I would like to know how many times should I feed the fish daily? and what is the best temperture?

The store staff suggested that to set the temperture at 28 C and feed the fish once per day, but I have some information that suggest feeding the fish two to three times per day and keep the temperture between 24 C and 27 C.

Thank you in advance!
Pat


----------



## twoheadedfish (May 10, 2008)

what are you keeping? Different fish have different water parameter requirements. if you're new to the hobby, i'm assuming you have some of the fish associated with entering the hobby (livebearers, corys, etc). in that case you're looking to feed once per day. you're going to over feed your fish. everybody does it when they start out. take a pinch of food, then cut it in half. then do it again. feed them that, once a day.

fish requiring more complicated feeding schedules typically aren't for people entering the hobby for the first time.


----------



## sawman88 (Sep 29, 2008)

humm i feed my fish like 4-5 times a day, very small amounts (sometimes i over feed cause i suck) and as far as temps i keep my chicld tanks at about 80degrees. i dont knwo what that is in C. i guess liek 26C but somepeople keep them at liek 82 and some at like 77 or 75.. as long as the temp doesnt chage at all weither its 80 or 79 i dont think it makes a big diff.... but wtf do i know really.


----------



## ameekplec. (May 1, 2008)

Usually keeping your tanks between 25 - 27 works fine for most fish. Some fish come from colder waters and others from warmer waters. I keep all my tanks at 81F as I have plecos which prefer the warmer temps. However, I do keep my planted 20g at room temp (so it has a natural fluctuation also), and all the inhabitants (shrimp, cories and a trio of gouramis) are very healthy.

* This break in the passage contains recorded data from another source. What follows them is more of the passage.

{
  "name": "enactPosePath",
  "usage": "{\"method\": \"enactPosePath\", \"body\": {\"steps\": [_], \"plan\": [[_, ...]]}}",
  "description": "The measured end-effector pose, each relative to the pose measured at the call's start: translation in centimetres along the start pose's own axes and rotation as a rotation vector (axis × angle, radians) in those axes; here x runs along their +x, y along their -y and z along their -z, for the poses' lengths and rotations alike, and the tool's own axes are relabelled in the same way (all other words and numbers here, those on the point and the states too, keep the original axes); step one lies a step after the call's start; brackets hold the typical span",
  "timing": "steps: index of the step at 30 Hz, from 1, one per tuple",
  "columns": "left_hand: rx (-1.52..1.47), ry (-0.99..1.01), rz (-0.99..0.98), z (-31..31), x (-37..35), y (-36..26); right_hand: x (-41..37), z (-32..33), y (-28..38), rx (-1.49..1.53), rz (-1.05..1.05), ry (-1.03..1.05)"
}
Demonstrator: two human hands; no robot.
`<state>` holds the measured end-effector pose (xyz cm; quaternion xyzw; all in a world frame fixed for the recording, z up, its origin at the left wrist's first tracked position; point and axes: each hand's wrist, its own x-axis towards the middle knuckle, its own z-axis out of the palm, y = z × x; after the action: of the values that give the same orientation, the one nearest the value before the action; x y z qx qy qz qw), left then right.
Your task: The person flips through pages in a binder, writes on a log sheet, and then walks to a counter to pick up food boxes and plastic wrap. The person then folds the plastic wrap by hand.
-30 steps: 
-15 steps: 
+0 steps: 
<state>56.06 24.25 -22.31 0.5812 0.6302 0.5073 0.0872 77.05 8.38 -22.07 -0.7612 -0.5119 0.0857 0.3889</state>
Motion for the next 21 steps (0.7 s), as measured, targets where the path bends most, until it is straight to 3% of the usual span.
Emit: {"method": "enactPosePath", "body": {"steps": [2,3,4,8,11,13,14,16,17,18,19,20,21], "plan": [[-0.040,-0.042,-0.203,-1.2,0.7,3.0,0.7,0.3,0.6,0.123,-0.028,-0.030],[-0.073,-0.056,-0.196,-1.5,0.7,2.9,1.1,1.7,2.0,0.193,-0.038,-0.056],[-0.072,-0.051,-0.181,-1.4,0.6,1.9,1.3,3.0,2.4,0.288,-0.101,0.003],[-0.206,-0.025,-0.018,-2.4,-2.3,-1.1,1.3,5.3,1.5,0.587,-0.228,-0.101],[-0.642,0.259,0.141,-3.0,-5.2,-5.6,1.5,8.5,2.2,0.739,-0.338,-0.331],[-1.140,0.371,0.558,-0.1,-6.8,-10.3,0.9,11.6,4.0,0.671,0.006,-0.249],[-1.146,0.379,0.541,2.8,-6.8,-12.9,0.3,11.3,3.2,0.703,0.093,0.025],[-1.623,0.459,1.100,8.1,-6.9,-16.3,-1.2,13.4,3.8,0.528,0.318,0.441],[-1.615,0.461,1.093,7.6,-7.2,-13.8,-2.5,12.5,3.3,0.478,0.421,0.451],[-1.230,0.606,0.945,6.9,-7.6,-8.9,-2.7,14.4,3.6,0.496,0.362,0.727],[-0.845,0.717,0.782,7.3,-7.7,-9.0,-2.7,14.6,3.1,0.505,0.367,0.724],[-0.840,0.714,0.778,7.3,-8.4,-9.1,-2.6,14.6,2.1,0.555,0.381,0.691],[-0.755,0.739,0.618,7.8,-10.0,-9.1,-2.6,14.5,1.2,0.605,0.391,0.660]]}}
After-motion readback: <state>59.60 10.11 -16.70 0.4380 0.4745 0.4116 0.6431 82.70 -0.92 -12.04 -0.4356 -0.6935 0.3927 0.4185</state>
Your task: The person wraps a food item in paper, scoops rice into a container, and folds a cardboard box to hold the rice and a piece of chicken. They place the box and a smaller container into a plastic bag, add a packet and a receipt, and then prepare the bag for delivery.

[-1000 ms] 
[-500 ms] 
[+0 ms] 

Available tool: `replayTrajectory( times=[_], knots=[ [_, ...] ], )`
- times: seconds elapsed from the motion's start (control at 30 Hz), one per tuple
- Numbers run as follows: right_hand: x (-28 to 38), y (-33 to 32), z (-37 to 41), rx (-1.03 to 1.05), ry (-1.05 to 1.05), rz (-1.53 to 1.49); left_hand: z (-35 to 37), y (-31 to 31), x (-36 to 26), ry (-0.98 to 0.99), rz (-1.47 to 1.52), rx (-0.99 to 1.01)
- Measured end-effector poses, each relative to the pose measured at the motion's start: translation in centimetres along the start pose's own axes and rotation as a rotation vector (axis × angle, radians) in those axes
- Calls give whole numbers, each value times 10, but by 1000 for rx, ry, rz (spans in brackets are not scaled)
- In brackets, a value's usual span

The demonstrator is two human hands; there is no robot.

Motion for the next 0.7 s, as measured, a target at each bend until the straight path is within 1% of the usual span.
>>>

And fluctuation is ok in a system too. I've considered running two heaters on timers for this too - anywhere, it gets a tad bit colder in the night.

As for feeding, it's largely a convienience thing. I leave at 7:30am, and am not back till 7 usually, and my plecs are mostly nocturnal, so I only feed them once, around 1:30 am, a few hours after lights out. Others, I feed daily~every other day. A lot of it depends on your filtration, stocking level, nutrient export (plants) and water volume. Better filtration, lower stocking, more growing plants and larger water volume typically mean that you can afford to overfeed more.


----------



## sawman88 (Sep 29, 2008)

interesting... how much temp flucuation is okay? do you do this simply just to conserve power or is there benifits to the fish? i allways though temp irregulaties cause ICK.


----------



## pat (Oct 7, 2008)

I have molly and angelfish, and want to buy some tetras.


----------



## KnaveTO (May 13, 2007)

Well with all fish I feed twice a day. Flake in the morning and either frozen or flake in the evening. 

As for temperature. The mollies like a slightly cooler temperature than the angels and the tetras.


----------



## Shattered (Feb 13, 2008)

I tend to feed once a day, and usually very sparingly. As for temperature, it helps to keep fish that require the same temp together.


----------



## Calmer (Mar 9, 2008)

I keep my tanks at the cooler end of the range if I can like 74F for guppies, gouramis and ottos. The reason is that the o2 levels are higher with cooler waters plus the fish eat less in cooler water so there is less waste. Guppies are said to live longer in cooler waters as well. Every tank here has plants in them to take up fish waste/nutrients and the cherry shrimp will eat any mistaken overfeedings.


----------